This paper is available on arxiv under CC 4.0 license.
Authors:
(1) Ali Ghanbari, Dept. of Computer Science, Iowa State University;
(2) Deepak-George Thomas, Dept. of Computer Science, Iowa State University;
(3) Muhammad Arbab Arshad, Dept. of Computer Science, Iowa State University;
(4) Hridesh Rajan, Dept. of Computer Science, Iowa State University.
In this section, we first describe how deepmufl helps programmers detect and fix bugs by presenting a hypothetical use case scenario and then motivate the idea behind deepmufl by describing the details of how deepmufl works, under the hood, on the example developed in the use case story.
Courtney is a recent college graduate working as a junior software engineer at an oil company, which frequently makes triangular structures, made of epoxy resin, of varying sizes to be used under the water. The company needs to predict with at least 60% confidence that a mold of a specific size will result in an epoxy triangle after it has been dried, and potentially shrunk, and it does not need to spend time on cutting and/or sanding the edges. Over time, through trial and error, the company has collected 1,000 data points of triangle edge lengths and whether or not a mold of that size resulted in a perfect triangle. Courtney’s first task is to write a program that given three positive real numbers a, b, and c, representing the edge lengths of the triangle mold, determines if the mold will result in epoxy edges that form a perfect triangle. As a first attempt, she writes the program shown in Listing 1.
The program uses 994 out of 1,000 data points for training a model. After testing the model on the remaining 6 data points, she realizes that the model achieves no more than 33% accuracy. Fortunately, Courtney uses an IDE equipped with a modern DNN fault localization tool, named deepmufl, which is known to be effective at localizing bugs that manifest as stuck accuracy/loss. She uses deepmufl, with its default settings, i.e., Metallaxis with SBI, to find the faulty part of her program. The tool receives the fitted model in .h5 format [48] together with a set of testing data points T and returns a ranked list of model elements; layers, in this case. After Courtney provides deepmufl with the model saved in .h5 format and the 6 testing data points that she had, within a few seconds, the tool returns a list with two items, namely Layer 2 and Layer 1, corresponding to the lines 5 and 4, respectively, in Listing 1. Once she navigates to the details about Layer 2, she receives a ranked list with 5 elements, i.e., Mutant 12: replaced activation function ‘relu’ with ‘softmax’, ..., Mutant 10: divided weights by 2, Mutant 11: divided bias by 2. By seeing the description of Mutant 12, Courtney immediately recalls her machine learning class wherein they were advised that in classification tasks they should use softmax as the activation function of the last layer. She then changes the activation function of the last layer at Line 5 of Listing 1 from relu to softmax. By doing so, the model achieves an accuracy of 67% on the test dataset, and similarly on a cross-validation, exceeding the expectations of the company.

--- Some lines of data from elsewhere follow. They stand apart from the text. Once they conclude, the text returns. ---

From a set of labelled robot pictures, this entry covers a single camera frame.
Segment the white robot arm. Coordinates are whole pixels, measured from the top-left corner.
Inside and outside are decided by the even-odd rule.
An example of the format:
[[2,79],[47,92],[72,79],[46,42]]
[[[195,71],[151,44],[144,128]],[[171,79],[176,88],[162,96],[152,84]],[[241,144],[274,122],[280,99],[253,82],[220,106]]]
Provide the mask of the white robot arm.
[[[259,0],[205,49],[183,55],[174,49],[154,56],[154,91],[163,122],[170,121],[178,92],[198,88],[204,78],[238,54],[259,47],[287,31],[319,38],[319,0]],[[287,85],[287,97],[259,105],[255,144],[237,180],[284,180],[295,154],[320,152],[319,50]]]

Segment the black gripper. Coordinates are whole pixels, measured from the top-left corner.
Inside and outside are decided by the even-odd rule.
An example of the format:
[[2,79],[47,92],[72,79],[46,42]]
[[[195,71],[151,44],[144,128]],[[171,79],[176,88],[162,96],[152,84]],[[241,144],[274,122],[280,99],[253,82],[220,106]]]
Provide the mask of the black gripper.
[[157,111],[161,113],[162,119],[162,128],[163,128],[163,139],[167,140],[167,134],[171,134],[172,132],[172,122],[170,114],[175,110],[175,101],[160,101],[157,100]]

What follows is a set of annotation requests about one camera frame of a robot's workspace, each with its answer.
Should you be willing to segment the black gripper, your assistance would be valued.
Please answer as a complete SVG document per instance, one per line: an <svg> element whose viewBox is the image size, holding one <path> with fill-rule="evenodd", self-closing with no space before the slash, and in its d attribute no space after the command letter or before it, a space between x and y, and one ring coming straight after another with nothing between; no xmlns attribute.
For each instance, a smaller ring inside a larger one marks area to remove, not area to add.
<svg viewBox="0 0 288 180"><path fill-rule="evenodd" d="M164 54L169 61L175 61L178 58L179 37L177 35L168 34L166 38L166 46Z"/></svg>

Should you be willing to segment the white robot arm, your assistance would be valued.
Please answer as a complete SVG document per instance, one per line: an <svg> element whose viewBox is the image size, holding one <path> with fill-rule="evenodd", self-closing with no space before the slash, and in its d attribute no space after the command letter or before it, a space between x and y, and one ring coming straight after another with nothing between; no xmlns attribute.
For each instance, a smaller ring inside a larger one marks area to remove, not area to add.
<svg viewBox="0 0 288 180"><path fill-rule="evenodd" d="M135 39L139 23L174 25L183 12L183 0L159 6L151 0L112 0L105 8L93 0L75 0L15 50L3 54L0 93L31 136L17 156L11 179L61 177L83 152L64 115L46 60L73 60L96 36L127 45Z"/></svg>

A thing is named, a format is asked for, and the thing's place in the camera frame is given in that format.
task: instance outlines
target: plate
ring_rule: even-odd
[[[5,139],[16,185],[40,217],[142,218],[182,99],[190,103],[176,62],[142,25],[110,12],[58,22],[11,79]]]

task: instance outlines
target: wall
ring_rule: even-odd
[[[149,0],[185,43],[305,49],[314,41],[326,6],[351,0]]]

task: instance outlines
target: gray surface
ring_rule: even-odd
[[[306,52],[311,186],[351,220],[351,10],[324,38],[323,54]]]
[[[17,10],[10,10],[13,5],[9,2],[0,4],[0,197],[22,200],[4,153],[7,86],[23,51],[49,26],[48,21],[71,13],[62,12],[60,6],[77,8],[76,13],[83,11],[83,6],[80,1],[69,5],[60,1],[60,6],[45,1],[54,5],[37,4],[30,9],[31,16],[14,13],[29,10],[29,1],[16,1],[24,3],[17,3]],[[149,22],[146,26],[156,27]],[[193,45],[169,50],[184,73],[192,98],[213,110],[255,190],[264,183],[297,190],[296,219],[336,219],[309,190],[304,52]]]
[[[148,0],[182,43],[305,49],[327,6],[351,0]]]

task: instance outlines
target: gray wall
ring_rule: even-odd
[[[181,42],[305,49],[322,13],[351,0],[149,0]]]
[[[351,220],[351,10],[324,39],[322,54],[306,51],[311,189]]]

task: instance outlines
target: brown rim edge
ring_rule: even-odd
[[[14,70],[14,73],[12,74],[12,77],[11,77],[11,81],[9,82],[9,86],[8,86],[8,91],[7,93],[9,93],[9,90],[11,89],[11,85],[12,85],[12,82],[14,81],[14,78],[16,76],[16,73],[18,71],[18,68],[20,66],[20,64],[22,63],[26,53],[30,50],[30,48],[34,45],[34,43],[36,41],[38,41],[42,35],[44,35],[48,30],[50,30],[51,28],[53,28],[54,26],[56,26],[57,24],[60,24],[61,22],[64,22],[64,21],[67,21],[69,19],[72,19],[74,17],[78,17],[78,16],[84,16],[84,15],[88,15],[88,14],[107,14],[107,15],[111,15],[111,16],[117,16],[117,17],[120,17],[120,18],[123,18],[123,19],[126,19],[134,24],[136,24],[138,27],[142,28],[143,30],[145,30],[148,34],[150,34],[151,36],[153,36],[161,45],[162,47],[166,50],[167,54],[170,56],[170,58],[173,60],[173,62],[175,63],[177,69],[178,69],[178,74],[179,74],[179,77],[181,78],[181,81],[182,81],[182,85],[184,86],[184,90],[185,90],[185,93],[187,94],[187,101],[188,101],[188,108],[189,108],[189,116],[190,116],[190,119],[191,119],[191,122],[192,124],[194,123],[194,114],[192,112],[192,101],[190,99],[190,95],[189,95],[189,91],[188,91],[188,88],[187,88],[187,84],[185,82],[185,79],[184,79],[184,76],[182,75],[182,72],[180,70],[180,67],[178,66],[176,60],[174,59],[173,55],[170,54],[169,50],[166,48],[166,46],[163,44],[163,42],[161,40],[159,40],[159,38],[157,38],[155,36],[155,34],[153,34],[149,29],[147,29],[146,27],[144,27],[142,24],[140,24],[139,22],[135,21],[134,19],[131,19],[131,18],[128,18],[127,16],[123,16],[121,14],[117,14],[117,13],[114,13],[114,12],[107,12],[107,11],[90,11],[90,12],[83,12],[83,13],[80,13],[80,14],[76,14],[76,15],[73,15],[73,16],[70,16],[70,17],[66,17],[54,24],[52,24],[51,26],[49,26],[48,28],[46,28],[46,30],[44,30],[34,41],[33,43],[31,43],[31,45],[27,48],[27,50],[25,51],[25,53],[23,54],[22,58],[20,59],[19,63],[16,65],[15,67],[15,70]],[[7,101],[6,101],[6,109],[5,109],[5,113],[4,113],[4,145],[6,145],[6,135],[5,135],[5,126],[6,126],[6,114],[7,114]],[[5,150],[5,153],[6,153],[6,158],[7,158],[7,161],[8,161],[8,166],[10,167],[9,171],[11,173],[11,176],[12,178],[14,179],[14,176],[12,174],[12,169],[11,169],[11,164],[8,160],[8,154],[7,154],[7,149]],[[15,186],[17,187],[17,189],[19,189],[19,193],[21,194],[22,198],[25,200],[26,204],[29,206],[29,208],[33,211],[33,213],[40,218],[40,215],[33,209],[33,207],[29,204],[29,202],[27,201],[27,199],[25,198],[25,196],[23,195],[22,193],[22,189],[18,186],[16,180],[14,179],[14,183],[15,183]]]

We now describe how deepmufl worked, under the hood, to detect the bug via Metallaxis’ default formula. Figure 1 depicts the structure of the model constructed and fitted in Listing 1. Each edge is annotated with its corresponding weight and the nodes are annotated with their bias values. The nodes are using ReLU as the activation function. In this model, the output T is intended to be greater than the other output if a, b, and c form a triangle, and ∼T should be greater than or equal to the other output, otherwise.
Table 1 shows an example of how deepmufl localizes the bug in the model depicted in Figure 1. In the first two columns, the table lists the two layers, and within each layer, the neurons. For each neuron three mutators are applied, i.e., halving weight values, halving bias value, and replacing the activation function. More mutators are implemented in deepmufl, but here, for the sake of simplicity, we only focus on 3 of them and also restrict ourselves to only one activation function replacement, i.e., ReLU vs. softmax.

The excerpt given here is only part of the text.